Постучав в дверь, Тарасов вошел в кабинет майора и, вытянувшись по стойке смирно, доложил ему о своем прибытии. Помещение, которое занимал майор, было небольшим. За столом, покрытым зеленым сукном, сидел мужчина средних лет в гражданском костюме серого цвета. На его круглом лице под маленьким носом щетинились рыжие усы «А ля фюрер». Голова хозяина кабинета была лишена растительности и напоминала биллиардный шар.
Майор встал из-за стола и подошел к Александру вплотную. Он ухватился рукой за оловянную пуговицу его мундира и пристально посмотрел ему в лицо. Все в школе знали, что Ганс Краузе был участником первой мировой войны, начинал служить в пехотном полку и поэтому любил четко выполняемые строевые приемы. Доклад Тарасова и щелканье его сапог вызвали в душе майора положительные эмоции.

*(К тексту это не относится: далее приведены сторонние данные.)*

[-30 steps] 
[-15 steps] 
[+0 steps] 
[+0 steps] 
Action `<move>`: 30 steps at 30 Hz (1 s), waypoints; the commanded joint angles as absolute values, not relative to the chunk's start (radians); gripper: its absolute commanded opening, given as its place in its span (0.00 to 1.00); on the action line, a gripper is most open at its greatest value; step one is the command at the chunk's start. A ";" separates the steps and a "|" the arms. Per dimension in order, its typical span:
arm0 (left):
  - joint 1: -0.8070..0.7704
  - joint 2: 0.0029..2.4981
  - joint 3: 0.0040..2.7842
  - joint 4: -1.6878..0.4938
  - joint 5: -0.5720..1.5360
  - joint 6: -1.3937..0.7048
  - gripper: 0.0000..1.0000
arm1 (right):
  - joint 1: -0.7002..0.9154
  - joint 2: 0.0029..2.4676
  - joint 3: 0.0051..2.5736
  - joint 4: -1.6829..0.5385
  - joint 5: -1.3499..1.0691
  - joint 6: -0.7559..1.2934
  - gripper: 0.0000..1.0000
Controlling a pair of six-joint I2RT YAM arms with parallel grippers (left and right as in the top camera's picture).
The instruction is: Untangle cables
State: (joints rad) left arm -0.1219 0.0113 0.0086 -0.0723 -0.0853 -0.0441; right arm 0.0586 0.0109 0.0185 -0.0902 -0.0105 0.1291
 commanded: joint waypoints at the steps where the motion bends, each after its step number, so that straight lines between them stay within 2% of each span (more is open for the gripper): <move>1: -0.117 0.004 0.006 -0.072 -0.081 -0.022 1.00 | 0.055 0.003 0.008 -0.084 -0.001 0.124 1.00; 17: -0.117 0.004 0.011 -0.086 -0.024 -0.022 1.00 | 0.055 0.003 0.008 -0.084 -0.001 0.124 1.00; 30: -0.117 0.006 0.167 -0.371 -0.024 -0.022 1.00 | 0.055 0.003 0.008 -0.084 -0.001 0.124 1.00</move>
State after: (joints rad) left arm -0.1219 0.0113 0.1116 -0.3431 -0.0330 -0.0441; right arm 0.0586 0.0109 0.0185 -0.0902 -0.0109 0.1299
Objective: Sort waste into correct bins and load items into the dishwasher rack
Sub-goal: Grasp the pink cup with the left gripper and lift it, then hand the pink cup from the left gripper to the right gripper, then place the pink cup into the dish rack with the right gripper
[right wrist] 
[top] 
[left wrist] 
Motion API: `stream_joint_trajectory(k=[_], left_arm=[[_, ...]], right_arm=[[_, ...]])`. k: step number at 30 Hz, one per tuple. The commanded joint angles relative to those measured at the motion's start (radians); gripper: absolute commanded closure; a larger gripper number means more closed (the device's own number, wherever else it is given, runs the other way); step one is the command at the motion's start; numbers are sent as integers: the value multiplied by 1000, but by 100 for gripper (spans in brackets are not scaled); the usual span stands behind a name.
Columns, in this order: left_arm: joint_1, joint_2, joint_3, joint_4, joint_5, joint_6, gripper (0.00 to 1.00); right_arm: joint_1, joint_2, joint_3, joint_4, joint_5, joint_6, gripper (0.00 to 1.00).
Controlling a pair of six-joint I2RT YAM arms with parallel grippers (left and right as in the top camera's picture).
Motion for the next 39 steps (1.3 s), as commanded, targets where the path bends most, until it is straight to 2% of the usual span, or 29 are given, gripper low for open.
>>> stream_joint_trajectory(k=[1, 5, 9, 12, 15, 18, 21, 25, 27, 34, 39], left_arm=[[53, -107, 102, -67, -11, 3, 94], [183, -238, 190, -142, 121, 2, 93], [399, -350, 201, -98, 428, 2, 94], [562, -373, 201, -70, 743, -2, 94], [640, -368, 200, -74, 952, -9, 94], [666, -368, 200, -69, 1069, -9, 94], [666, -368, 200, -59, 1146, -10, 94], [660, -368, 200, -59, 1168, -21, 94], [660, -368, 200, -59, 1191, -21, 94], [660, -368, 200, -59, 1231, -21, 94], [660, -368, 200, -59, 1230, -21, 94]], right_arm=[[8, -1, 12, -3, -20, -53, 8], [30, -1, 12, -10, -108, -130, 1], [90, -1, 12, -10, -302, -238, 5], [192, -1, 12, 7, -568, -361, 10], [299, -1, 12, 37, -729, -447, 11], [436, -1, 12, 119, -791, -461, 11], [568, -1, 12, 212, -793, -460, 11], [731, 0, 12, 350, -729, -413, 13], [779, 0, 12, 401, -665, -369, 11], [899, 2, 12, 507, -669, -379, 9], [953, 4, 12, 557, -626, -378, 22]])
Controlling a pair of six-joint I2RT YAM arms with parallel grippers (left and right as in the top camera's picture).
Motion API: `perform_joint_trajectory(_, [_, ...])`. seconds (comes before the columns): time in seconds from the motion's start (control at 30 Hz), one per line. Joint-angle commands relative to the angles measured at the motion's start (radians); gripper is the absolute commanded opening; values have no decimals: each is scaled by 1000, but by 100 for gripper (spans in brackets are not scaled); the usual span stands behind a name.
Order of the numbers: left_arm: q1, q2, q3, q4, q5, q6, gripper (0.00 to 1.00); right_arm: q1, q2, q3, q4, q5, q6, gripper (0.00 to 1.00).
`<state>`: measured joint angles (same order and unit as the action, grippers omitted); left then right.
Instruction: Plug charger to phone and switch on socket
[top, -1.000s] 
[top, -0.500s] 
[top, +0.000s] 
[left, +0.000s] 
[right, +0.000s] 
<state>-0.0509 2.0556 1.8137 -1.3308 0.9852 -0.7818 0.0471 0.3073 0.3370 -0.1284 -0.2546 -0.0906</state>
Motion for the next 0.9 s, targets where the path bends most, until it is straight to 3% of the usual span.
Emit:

– Проходи, Татарин. Можешь присесть, – предложил он и указал на стул, который стоял посреди кабинета.
Александр присел на краешек стула. Тело его напряглось в ожидании возможного удара. Посещение этого кабинета для многих курсантов заканчивалось, как правило, расстрелом или виселицей. Сейчас в этом человеке, сидевшем напротив него, было все: он был обвинителем, защитником и судьей одновременно. Одним росчерком пера он мог прервать его жизнь, не дав даже возможности оправдаться. Майор продолжал внимательно рассматривать Тарасова.
– Вы знаете, что нам пришлось перепроверять все ваши показания, которые вы сообщили сотрудникам армейской разведки при переходе линии фронта?
В голосе майора звучала какая-то недосказанная нотка. Он сделал паузу, продолжая все также буравить Александра глазами, заставляя своего собеседника лихорадочно думать.
«Что это означает? Прокол? А может, что-то другое?» – подумал Тарасов, чувствуя, что на его лбу появились капельки пота.
Он достал из кармана брюк носовой платок и вытер им лоб.
– Успокойтесь, Татарин. Хочу сказать, что все, что вы рассказали, подтвердилось. Из радиопередач наших людей из Ярославля мы поняли, что вы действительно там были и проживали недалеко от дома нашего агента. Между временем вашего выхода из дома, в котором вы останавливались, и вашим появлением на вокзале перед отъездом в Москву прошло несколько часов. Как вы их провели?